AnalytiCup: Alibaba E-Commerce AI Challenge
|Alibaba Session Day Schedule
9:30AM – 6:30PM, Nov 5, Room 302B Chaired by Dr. Hongxia Yang (Alibaba Group, DAMO Academy)
9:30AM - 10:30AM
Knowledge Graph Construction and Application in Practice
Yanghua Xiao (Fudan University)
Since its birth in 2012, Knowledge Graph has achieved enormous progress and become one of the most important knowledge representation methods in the era of big data. It has been recognized as one of the most typical knowledge representations of knowledge engineering in big data and a core technology for the realization of cognitive intelligence, which significantly helps promote the development and application of artificial intelligence. In the past few years, knowledge graph has been widely used in a variety of large-scale applications. In this talk, I will introduce the main endeavors and key technologies in the automated construction and application of large-scale knowledge graphs. In particular, I will focus on low-cost automated knowledge acquisition and knowledge-guided applications including semantic search and intelligent recommendation in specific scenarios such as e-commerce.
10:30AM - 11:00AM
Large-scale Image Search and Recognition
Pan Pan (Alibaba Group, DAMO Academy)
Large scale image search and recognition are the fundamental topics in computer vision, and have wide range of applications in industries. In this talk, first we will introduce the motivation and challenges in large scale image search and recognition. After that we will illustrate our technology innovations. In the end, the applications of those technologies in Alibaba will be shown.
11:00AM - 11:30AM
Multi-View Multi-Label Learning with View-Specific Information Extraction
Xiaobo Wang (Alibaba Group, Youku)
Multi-view multi-label learning serves an important framework to learn from objects with diverse representations and rich semantics. Existing multi-view multi-label learning techniques focus on exploiting shared subspace for fusing multi-view representations, where helpful view-specific information for discriminative modeling is usually ignored. We proposed a novel multi-view multi-label learning approach named SIMM which leverages shared subspace exploitation and view-specific information extraction. For shared subspace exploitation, SIMM jointly minimizes confusion adversarial loss and multi-label loss to utilize shared information from all views. For view-specific information extraction, SIMM enforces an orthogonal constraint w.r.t. the shared subspace to utilize view-specific discriminative information. Extensive experiments on youku and several public data sets clearly show the favorable performance of SIMM against other state-of-the-art multi-view multi-label learning approaches.
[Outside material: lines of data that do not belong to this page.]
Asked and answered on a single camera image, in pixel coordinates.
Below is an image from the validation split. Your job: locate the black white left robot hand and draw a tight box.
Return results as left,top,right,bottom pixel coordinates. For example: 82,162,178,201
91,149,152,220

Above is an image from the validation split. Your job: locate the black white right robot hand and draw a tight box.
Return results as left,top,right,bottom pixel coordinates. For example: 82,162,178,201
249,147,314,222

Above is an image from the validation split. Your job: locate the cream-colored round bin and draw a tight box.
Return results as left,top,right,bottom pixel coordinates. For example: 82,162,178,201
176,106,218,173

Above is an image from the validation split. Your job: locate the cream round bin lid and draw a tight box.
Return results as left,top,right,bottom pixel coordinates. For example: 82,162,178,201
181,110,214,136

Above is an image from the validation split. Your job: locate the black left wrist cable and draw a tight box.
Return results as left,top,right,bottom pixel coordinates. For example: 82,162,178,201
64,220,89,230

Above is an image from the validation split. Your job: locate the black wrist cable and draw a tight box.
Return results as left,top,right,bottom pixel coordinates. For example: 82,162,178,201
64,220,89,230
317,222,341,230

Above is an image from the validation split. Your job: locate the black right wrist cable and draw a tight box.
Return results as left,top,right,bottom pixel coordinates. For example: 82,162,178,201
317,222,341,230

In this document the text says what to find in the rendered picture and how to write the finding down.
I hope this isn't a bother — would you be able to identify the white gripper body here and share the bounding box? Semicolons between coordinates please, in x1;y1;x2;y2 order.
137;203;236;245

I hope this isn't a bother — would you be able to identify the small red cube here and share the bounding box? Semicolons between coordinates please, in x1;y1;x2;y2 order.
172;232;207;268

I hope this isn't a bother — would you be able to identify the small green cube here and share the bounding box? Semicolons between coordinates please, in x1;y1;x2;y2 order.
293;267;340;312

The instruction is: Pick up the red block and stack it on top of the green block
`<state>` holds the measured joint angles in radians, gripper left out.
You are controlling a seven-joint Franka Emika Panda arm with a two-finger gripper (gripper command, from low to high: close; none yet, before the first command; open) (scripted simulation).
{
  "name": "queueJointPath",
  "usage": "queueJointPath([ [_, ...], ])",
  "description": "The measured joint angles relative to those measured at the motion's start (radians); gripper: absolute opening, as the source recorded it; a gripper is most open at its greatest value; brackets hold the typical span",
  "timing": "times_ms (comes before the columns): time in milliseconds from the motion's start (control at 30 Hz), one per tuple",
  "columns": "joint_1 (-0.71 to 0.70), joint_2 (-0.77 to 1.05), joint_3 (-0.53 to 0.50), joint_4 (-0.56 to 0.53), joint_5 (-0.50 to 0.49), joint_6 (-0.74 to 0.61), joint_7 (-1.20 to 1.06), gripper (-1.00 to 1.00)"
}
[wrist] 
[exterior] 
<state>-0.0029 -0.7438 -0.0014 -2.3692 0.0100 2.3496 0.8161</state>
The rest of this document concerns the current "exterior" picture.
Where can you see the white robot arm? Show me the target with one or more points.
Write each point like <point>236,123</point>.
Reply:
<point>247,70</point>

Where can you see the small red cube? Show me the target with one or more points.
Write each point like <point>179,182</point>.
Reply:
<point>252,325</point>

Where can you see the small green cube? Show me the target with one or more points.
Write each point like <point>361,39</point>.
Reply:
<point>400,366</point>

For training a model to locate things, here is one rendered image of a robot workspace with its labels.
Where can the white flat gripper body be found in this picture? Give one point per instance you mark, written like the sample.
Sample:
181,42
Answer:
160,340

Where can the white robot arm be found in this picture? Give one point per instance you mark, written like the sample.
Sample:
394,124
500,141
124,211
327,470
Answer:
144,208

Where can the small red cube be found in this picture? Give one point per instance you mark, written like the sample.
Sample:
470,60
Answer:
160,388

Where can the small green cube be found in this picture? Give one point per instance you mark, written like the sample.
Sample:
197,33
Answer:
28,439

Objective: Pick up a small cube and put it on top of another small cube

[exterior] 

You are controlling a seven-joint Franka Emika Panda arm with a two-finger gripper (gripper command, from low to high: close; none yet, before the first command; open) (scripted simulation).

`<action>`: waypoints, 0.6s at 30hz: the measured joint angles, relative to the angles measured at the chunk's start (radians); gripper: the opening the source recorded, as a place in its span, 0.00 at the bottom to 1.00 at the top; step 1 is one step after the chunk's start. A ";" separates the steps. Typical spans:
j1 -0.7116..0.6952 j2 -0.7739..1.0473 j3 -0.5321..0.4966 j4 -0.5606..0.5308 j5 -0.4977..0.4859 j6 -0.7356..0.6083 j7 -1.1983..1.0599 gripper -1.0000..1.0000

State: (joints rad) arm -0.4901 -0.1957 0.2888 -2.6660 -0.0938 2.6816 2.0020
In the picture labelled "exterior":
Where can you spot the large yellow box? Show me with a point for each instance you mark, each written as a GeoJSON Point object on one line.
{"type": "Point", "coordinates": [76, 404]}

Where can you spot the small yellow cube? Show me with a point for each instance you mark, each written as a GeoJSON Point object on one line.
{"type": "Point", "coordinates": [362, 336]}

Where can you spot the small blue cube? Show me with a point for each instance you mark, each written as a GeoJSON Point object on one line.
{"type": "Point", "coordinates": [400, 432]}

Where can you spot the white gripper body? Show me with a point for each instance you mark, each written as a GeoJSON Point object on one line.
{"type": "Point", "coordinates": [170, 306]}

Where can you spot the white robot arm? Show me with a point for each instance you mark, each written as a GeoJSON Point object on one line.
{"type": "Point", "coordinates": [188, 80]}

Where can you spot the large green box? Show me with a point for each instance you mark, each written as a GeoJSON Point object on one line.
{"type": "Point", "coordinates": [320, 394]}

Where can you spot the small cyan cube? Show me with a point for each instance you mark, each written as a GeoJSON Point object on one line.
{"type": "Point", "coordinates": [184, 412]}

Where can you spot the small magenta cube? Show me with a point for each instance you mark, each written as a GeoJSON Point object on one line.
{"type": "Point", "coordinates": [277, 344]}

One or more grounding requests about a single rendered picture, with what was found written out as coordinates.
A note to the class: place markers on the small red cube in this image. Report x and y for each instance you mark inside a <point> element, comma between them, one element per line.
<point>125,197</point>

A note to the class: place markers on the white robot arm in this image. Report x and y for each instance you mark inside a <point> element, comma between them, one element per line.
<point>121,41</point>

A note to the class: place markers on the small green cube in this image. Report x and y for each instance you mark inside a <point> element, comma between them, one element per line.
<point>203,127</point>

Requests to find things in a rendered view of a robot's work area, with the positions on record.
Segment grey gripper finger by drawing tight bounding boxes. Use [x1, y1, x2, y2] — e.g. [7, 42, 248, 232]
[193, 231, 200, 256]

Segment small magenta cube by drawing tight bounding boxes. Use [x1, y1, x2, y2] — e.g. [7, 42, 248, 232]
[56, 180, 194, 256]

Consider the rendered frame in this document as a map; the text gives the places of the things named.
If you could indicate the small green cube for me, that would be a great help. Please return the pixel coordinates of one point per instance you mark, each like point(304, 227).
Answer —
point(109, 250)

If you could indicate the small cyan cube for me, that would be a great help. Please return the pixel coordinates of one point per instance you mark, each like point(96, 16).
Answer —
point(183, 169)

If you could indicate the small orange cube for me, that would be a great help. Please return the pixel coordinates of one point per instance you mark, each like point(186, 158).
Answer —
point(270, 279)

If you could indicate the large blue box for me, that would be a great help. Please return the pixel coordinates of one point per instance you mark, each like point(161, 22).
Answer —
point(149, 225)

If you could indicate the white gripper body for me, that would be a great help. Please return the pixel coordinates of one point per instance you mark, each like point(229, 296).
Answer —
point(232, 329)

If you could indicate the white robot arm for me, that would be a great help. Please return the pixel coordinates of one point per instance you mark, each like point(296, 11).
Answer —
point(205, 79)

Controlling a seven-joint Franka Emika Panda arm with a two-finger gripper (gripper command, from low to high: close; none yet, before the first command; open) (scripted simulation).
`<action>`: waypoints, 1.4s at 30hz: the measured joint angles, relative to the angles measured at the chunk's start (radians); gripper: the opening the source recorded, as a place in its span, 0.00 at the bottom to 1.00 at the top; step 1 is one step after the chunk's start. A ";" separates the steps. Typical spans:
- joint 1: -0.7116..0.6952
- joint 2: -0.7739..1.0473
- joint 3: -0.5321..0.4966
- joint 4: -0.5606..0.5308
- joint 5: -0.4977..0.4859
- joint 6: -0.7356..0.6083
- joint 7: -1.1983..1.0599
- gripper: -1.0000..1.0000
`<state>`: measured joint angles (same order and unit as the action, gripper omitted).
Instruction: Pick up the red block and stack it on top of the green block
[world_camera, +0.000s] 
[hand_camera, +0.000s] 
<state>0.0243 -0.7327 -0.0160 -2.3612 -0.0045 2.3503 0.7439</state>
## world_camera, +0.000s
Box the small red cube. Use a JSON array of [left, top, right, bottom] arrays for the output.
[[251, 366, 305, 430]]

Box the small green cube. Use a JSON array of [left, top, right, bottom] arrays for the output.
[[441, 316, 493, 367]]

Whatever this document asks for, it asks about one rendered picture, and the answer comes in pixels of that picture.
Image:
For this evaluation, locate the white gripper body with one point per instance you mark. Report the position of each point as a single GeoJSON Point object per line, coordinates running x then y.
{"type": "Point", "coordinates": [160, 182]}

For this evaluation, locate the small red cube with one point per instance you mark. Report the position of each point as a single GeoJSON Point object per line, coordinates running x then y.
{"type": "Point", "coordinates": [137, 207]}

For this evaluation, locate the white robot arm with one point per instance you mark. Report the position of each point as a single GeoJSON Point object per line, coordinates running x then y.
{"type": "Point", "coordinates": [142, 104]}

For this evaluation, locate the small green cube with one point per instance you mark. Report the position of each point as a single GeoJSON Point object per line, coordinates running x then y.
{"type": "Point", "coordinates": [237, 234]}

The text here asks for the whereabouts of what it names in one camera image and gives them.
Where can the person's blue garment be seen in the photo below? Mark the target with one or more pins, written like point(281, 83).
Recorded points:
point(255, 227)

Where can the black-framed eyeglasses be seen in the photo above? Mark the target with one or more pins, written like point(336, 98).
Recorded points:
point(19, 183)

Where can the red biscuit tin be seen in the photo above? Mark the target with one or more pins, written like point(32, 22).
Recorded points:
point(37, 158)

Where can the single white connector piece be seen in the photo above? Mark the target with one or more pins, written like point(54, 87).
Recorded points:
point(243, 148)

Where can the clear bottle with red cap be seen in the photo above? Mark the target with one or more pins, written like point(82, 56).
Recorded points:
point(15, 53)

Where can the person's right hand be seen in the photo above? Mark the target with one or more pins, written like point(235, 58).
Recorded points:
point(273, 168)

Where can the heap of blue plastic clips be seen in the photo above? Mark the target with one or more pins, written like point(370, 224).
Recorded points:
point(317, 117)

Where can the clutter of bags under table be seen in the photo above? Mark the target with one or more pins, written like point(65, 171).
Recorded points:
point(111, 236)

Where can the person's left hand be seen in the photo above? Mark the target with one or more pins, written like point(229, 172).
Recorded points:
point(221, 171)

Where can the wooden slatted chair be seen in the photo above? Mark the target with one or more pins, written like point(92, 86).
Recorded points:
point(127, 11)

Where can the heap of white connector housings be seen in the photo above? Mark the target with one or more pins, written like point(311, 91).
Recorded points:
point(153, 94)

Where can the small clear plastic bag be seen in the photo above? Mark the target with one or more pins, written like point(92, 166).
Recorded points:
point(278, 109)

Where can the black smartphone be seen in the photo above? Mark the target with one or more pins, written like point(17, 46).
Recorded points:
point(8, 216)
The Technology and Application of Machine Translation Technology for E-Commerce in Alibaba
Weihua Luo (Alibaba Group, DAMO Academy)
Machine translation is an essential service for cross-border e-commerce. The international business of Alibaba, such as Alibaba.com, AliExpress, LAZADA, have diverse demands for translation service which is developed by the translation technology team of Alibaba. In this talk, the speaker will explain the algorithm and engineering method of machine translation developed by Alibaba, as well as the best practice for the typical application scenarios of different BUs. Specifically, he will introduce the innovative methods for specific problems arising in e-commerce, explain the comprehensive solutions applied in product translation, search translation, IM, etc.. At last, he will introduce the main challenges and the future work.
12:00PM - 12:30PM
When AI meets security: How do we successfully leverage this synergy in Alibaba
Quan Lu (Alibaba Group, Security Department)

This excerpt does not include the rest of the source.